At first we do not even realize it. After all, Jesus talked about sheep and the one that was lost. We are not sheep farmers. This was a tale of folks who lived long ago and far away, wasn’t it?
And then Jesus told the tale of a woman who lost a coin. It dropped and rolled out of sight. She crouched and looked, she swept and moved furniture. She pointed her light into dark corners. Finally, the coin winked, and she reached back into the dusty spaces to reclaim it. She threw a party, and welcomed all the neighbors, sporting her repaired jewelry as she hosted the event.
Then came the big story of a wealthy man with two sons. The older boy was a typical first child ― rules and regulations, duty, hard work, rigor and righteousness. The younger son was a spoiled brat that always got what he wanted. He never had to work. He made those eyes and his parents melted all over him, even after party nights out with his friends, drinking, carousing, and destroying property.
The brothers clashed, obviously, and the hometown became too small for the worldly younger brat. He left home, coins jingling in his pocket. New friends “loved” him, as long as he was paying for everything. But one day the money ran out, and so did they.
Having never learned to earn his way, the wastrel became waste. Only an outcast immigrant farmer would pay him a few cents to do the dirty work every Jew thought reprehensible. He slopped the hogs and crawled up next to them at night.
In the wee hours of one restless morning, gnawing hunger in his belly and snorting hogs grunting their noisy dreams, he knew he had to head home. Not, mind you, as the proud son of his privileged family. He had lost that perch many types of bacon ago. No, he would grovel back, wimpering and crawling. His wealthy father sustained the local economy; surely there was a place for another hobo on the temp line.
Eyes were rolling and heads nodding as Jesus spun the story. Every family had a kid like that, every village knew its lost boys.
An Unusual Turn
But then came the Jesus twist. You know he does that. He tells a story, and we get hooked. He weaved a tapestry of things we know, and we are right there with him. He went down a side road we did not even know was there! Suddenly we see things from a completely different perspective.
So here comes the Jesus twist. The father was not angry but welcomed his lost boy home. Dad even threw a homecoming party. Meanwhile, righteous older brother was incensed. He did not want to see his worthless brother again, let alone lose his special place as the one and only in his father’s home.
When we go back and take a second look at these three stories, we realize that Jesus had been doing the “twist” all along. Think about these things:
And that is where this parable, this unfinished story, becomes for us a mirror.

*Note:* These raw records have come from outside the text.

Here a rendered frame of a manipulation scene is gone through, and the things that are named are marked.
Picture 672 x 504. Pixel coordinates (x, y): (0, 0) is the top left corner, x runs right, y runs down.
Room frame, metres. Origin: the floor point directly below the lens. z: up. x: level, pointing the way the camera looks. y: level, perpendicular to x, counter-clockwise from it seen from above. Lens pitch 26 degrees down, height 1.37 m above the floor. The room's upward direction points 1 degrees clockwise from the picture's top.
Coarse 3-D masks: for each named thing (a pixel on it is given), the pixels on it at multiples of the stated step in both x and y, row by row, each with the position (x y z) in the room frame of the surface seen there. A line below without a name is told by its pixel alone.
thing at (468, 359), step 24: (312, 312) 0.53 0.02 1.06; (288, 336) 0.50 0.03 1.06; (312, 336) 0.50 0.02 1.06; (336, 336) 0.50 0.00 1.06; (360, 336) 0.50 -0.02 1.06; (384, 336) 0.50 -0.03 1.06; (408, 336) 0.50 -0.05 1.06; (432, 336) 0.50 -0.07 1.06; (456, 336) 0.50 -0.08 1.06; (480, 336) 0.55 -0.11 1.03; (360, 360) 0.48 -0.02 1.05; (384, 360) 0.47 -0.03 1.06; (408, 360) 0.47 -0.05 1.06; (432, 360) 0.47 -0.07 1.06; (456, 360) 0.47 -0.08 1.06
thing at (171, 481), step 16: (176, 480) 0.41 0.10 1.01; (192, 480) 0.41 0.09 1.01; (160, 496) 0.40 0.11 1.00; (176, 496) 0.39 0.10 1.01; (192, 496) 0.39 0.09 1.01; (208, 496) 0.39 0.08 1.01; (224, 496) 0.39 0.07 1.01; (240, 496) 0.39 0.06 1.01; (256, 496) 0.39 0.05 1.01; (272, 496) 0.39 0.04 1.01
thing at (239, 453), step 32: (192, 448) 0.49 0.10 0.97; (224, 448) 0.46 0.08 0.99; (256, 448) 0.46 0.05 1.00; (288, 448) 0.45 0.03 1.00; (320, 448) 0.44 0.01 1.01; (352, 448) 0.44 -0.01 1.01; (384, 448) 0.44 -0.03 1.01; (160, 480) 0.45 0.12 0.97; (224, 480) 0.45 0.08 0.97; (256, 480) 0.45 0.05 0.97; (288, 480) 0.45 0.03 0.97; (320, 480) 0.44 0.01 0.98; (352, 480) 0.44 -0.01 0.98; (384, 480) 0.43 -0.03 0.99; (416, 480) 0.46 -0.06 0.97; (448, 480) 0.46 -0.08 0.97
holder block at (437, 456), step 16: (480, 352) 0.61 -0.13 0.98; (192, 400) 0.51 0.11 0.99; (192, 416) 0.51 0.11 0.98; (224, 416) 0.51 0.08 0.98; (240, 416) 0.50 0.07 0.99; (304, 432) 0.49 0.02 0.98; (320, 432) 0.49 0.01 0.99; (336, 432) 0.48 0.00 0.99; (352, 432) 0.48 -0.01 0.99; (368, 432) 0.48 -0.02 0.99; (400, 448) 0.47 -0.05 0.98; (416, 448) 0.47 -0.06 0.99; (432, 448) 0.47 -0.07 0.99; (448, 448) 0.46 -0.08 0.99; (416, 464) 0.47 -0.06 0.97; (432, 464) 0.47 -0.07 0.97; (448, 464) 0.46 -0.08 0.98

Because we see ourselves for the first time, like our little daughter Kristyn did that day we held her in front of the reflective surface and she caught her own eye, when we look into this tale. We catch sight of ourselves first, in the selfish, stupid, sickened, and surprised eyes of the younger brother, the one who does not merit love and yet receives it from the father in abundance. We are the ones who come home to a father and a family we do deserve.

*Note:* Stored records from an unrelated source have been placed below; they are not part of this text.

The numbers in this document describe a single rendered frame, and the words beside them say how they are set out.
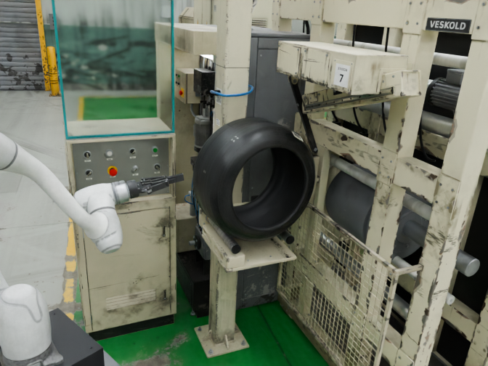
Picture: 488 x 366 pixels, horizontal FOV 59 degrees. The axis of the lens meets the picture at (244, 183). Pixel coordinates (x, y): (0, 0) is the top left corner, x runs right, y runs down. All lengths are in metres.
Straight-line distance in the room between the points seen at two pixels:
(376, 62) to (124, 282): 1.83
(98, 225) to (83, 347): 0.44
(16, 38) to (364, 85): 9.62
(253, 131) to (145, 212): 0.92
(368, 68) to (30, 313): 1.43
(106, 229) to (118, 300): 1.12
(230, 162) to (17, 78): 9.36
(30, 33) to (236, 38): 8.91
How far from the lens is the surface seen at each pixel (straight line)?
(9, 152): 1.46
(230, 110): 2.14
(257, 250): 2.19
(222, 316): 2.69
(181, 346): 2.84
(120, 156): 2.41
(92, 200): 1.78
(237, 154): 1.80
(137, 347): 2.85
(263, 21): 5.28
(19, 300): 1.61
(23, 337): 1.64
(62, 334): 1.86
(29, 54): 10.83
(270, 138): 1.86
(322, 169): 2.44
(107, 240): 1.70
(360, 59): 1.68
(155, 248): 2.62
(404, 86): 1.70
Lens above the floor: 1.91
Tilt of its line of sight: 22 degrees down
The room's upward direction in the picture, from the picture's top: 3 degrees clockwise

But wait! There’s more! Remember the way Luke 15 began? Jesus was with one group of people when another group of people sauntered high-mindedly on by! Who was Jesus with? He was with the lost, the last, and the least. He was with the tax collectors, sinners, and prostitutes. Remember the words in the story? He was with people like the younger brother, the prodigal son.
And then, remember to whom Jesus told the three stories: the lost sheep, the lost coin, and the lost son? Not to the lost boys around him! No! He told the stories to the proud Pharisees and teachers of the law who strode on past, shooting daggers from their eyes at those worthless ones. He told the stories to the righteous religious people who knew they were better than everyone else. He told the stories to the older son, the older brother, and those like him, who disdained the ungodly and happy-go-lucky sinners of this world.

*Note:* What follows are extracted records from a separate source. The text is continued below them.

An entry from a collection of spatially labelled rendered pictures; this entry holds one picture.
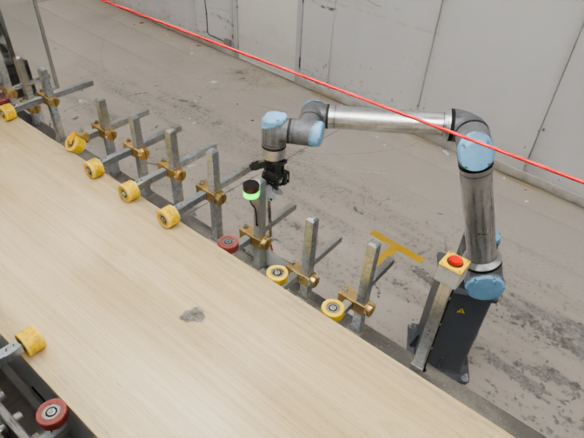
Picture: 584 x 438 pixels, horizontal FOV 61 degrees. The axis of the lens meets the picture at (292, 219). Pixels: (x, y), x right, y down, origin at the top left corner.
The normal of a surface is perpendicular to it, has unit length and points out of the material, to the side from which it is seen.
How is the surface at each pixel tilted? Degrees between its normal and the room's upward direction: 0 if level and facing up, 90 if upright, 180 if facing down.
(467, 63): 90
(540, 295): 0
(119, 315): 0
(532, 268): 0
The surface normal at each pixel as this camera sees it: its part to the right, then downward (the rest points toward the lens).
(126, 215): 0.05, -0.77
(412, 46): -0.67, 0.45
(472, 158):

We think we see ourselves in the eyes of the younger brother, the prodigal son ― and we do. But Jesus gently pointed our gaze in another direction, until we realize that we are not so much the younger son, the scandalous wastrel, as we are the old brother, the indignant, godly, righteous, holy, sanctified church people who have always done the right thing! We suddenly lock eyes with the older son and see our deeply dark and bitter and self-righteous souls. And we are shocked! We are indignant! And we complain to our Father that “grace is free, but it is not cheap,” ― that God should not lavish unrequited love on these terrible nasty folks who do not deserve it, like we do.
But Jesus held the mirror there long enough for us to recognize ourselves. Until all sanctimonious self-righteousness melted away in a muddy mess. And we were shocked at what we have become, who we thought we were, and what we really are.
And then… and then… and then came the strangest turn of all. Because the last gaze Jesus gave us, was to look into the powerful, tender, compassionate, gracious, loving eyes of our father ― our Father in heaven. We are reflected there too, aren’t we? We see ourselves in the mirrors of his eyes.
And we are loved.
Parenting the firstborn is an experiment in everything new. First smile, first coo, first steps, first words… One first we did not anticipate, however, was the first time our little Kristyn recognized herself in the mirror. We had often held her up in front of the mirror when we tried new outfits on her. “Isn’t she cute?”
For many months, Kristyn did not “see” herself when we did this. We were enamored by her wondrous beauty but she did not lock eyes with her own image reflected back. She was not self-aware.
Then one day it happened. We held her in front of the mirror again and suddenly she knew she was there. She held her own gaze. She smiled herself into smiling and laughed herself into laughing. She jumped up and down on the counter with her little legs as we held her there. She saw herself for the first time.
Reflected Identity
This is what happens to each of us when we read Jesus’ stories in Luke 15. They are interesting. They are cute. They are captivating. But suddenly, as we scan these words again, we are caught staring at ourselves. Jesus held the mirror up to us, and we see ourselves.
At first we do not even realize it. After all, Jesus talked about sheep and the one that was lost. We are not sheep farmers. This was a tale of folks who lived long ago and far away, wasn’t it?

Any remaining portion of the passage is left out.